Wajah Kota

Nurma Kasa
Karya Nurma Kasa Kategori Lainnya
dipublikasikan 07 September 2017
Wajah Kota

Kubus-kubus berdiri gagah sampai angkasa. Dari jauh, terlihat aksen bujur sangkar. Warnanya silau tertimpa cahaya. Mendukung sengat matahari menembus kulit manusia.
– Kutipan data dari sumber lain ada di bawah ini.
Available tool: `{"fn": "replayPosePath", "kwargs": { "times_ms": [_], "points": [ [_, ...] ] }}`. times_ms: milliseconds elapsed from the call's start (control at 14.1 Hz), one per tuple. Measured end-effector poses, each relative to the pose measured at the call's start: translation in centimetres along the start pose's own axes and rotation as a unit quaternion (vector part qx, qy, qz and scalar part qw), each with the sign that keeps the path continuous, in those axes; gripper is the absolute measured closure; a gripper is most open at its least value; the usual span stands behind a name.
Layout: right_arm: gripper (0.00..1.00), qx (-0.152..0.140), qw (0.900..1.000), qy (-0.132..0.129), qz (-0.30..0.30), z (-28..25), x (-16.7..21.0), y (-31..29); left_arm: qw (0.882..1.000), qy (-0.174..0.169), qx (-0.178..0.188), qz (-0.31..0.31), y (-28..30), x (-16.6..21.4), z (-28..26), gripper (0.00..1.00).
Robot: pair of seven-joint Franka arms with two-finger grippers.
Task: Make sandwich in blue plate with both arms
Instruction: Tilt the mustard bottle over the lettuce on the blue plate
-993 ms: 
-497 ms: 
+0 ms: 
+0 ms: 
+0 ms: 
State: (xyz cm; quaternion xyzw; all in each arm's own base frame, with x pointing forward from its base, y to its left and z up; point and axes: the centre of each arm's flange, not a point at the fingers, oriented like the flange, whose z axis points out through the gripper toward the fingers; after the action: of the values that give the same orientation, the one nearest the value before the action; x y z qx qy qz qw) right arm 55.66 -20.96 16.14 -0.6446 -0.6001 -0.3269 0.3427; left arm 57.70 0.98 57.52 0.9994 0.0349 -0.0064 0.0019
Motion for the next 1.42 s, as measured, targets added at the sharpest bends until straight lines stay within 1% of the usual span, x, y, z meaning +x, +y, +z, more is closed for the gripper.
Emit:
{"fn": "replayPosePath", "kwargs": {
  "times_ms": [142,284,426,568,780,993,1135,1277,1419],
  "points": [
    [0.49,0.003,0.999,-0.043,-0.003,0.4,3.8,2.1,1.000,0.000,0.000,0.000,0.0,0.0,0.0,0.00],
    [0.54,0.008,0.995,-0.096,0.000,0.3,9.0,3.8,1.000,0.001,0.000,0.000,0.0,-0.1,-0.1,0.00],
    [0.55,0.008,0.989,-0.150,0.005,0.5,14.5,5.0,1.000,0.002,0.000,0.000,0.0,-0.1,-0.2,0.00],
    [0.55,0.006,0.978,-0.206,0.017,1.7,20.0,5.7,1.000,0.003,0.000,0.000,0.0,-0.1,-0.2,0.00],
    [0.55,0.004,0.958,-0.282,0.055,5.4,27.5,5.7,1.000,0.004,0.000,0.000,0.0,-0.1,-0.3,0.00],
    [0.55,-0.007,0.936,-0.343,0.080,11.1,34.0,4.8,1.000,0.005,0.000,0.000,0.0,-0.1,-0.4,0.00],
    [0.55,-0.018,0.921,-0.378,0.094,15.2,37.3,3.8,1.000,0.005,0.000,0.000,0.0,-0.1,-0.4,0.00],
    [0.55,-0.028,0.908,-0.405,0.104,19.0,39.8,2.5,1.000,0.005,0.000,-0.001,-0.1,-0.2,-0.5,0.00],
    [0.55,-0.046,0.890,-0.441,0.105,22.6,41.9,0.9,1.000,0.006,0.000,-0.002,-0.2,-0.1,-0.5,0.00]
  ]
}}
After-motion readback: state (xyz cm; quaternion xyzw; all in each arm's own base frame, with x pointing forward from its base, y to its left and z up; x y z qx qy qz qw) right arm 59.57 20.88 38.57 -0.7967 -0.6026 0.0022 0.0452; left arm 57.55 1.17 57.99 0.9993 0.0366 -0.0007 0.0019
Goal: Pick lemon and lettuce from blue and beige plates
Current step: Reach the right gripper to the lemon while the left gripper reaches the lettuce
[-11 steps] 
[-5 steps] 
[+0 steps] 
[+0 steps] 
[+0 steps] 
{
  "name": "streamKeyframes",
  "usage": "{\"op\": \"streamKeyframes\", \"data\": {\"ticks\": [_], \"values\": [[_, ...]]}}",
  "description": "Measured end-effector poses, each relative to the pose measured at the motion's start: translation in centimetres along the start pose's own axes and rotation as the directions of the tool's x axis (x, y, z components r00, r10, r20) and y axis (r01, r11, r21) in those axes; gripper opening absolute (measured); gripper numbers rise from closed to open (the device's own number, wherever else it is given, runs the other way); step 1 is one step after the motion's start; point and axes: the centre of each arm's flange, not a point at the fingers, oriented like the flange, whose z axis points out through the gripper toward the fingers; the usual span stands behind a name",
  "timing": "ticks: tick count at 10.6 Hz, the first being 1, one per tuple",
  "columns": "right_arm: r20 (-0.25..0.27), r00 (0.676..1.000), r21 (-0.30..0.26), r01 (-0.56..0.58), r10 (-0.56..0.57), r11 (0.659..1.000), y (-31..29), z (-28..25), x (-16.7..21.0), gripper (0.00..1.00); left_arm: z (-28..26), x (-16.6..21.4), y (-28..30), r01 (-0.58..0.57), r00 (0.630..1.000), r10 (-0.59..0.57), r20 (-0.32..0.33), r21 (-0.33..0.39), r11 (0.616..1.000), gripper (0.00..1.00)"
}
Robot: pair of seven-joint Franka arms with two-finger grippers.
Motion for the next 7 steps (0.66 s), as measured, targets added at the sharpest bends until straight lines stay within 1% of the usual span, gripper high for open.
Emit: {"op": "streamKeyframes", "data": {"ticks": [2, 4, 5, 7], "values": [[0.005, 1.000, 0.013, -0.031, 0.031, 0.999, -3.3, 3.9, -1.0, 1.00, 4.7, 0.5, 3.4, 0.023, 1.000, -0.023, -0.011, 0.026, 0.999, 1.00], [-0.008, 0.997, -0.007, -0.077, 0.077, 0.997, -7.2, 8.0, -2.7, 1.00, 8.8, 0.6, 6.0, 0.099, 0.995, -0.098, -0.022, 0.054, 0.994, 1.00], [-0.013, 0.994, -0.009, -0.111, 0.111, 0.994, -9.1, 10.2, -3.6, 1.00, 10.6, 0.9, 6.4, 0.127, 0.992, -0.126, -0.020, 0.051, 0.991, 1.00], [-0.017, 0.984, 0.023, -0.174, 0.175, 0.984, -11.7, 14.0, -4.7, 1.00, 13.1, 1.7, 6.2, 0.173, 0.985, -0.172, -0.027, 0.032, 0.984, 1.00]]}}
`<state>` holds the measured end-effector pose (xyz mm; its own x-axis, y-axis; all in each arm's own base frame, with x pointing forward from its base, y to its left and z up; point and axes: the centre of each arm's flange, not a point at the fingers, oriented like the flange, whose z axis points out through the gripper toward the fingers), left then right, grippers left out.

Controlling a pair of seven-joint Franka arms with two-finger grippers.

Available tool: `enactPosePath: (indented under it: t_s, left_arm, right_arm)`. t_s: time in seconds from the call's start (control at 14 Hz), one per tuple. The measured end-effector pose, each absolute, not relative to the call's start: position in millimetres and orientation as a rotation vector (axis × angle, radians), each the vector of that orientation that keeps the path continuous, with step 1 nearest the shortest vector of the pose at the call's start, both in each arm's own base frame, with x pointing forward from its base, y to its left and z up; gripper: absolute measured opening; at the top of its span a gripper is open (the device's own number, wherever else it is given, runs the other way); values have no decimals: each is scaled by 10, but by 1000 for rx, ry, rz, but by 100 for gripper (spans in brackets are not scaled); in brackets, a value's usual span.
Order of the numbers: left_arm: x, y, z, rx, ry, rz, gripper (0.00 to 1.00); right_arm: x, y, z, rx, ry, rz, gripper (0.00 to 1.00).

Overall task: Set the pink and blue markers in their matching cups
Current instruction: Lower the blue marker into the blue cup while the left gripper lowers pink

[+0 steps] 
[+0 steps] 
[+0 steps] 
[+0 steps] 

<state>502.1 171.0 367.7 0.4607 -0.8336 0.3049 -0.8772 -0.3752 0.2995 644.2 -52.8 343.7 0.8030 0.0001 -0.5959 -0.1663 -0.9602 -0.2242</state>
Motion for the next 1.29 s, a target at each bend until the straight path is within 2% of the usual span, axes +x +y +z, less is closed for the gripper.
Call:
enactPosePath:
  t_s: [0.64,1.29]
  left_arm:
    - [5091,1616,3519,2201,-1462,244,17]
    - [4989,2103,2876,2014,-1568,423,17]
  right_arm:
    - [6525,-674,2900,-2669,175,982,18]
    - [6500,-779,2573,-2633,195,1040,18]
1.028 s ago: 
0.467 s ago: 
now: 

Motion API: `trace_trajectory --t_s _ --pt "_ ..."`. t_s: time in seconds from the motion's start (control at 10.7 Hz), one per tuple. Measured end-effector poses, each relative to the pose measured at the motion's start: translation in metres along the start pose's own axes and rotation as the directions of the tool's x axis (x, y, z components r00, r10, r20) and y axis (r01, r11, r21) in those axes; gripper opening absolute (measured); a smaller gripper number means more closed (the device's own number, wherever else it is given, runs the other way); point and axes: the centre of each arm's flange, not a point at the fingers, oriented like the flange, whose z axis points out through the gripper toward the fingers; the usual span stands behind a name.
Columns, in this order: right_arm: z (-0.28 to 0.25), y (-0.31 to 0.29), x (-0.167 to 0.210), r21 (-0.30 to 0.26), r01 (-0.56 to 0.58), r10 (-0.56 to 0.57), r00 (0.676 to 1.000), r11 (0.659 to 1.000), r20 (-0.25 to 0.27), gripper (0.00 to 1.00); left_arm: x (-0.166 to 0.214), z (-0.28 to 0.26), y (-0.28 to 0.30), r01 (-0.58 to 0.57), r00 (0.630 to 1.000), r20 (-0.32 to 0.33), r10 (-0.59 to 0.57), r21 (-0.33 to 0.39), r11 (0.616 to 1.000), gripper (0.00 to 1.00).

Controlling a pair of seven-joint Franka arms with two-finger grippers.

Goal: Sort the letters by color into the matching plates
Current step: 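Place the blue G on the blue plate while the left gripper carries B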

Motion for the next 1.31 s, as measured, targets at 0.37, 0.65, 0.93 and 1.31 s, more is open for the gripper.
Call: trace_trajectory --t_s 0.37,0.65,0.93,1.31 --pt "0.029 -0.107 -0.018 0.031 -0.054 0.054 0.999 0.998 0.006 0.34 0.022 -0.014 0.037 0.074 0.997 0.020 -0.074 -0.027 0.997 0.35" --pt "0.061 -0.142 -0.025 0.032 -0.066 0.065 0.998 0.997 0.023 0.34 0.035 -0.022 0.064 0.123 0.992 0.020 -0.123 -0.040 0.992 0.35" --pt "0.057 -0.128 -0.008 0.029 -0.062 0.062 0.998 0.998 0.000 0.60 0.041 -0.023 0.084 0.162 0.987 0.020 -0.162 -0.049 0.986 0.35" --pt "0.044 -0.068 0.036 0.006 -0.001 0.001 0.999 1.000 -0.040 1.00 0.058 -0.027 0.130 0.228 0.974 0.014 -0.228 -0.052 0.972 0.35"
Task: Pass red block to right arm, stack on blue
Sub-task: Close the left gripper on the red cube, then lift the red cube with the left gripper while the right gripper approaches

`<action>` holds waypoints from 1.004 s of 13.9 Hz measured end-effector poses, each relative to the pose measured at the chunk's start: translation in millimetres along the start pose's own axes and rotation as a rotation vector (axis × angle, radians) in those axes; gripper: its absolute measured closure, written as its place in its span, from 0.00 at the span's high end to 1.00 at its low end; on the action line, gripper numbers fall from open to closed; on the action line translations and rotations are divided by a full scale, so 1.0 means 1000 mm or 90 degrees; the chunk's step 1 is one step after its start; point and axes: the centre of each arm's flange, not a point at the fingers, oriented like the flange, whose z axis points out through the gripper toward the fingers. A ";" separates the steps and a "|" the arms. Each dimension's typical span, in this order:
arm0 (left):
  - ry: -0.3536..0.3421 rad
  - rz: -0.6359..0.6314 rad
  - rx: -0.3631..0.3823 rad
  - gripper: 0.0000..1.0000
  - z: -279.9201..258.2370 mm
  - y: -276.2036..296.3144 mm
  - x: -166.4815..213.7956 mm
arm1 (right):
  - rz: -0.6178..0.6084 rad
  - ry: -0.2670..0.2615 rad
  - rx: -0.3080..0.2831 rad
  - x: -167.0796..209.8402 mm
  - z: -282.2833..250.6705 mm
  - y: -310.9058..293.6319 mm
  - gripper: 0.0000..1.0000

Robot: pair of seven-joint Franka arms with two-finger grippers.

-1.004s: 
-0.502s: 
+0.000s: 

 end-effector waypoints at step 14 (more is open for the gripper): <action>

Aku menyelinap diantara mobil dan pembatas jalan. Suara crane terdengar mengerikan. Tapi apalah daya sudah berada dipertengahan. Hanya satu arus tanpa bisa kembali pulang.

Sesekali gas kutarik agak kencang. Tapi banyak kali kampas kuhabiskan. Takut bersenggolan. Truk-truk ganas menakutkan. Apalagi pengendara roda dua, berduaan.

Suara bising jangan tanyakan. Seolah semua motor besi sedang berperang. Masing-masing bersenjata. Maju melawan musuh atau akan kelaparan.

Acapkali  di hati muncul pertanyaan? Mengapa jalan sebesar ini tak mampu menampung orang? Padahal tahun-tahun keluar pembaruan. Mulai dari jalan sampai peraturan. Tetap saja sulit membelah keramaian .

Apa kota terlalu memikat dalam kehidupan? Sehingga ia jadi satu-satunya pilihan. Mencari hidup sekaligus mendekati kematian.

Baliho reklame minuman dari Negeri Sakura hanya diam.

Aku bukan apa. Bukan pula siapa. Hanya saja ingin bertanya. Barangkali ada yang sudah tahu jawabannya. Sebelum langit benar-benar menghitam. Jalanan  lengang, tanpa seorangpun di dunia.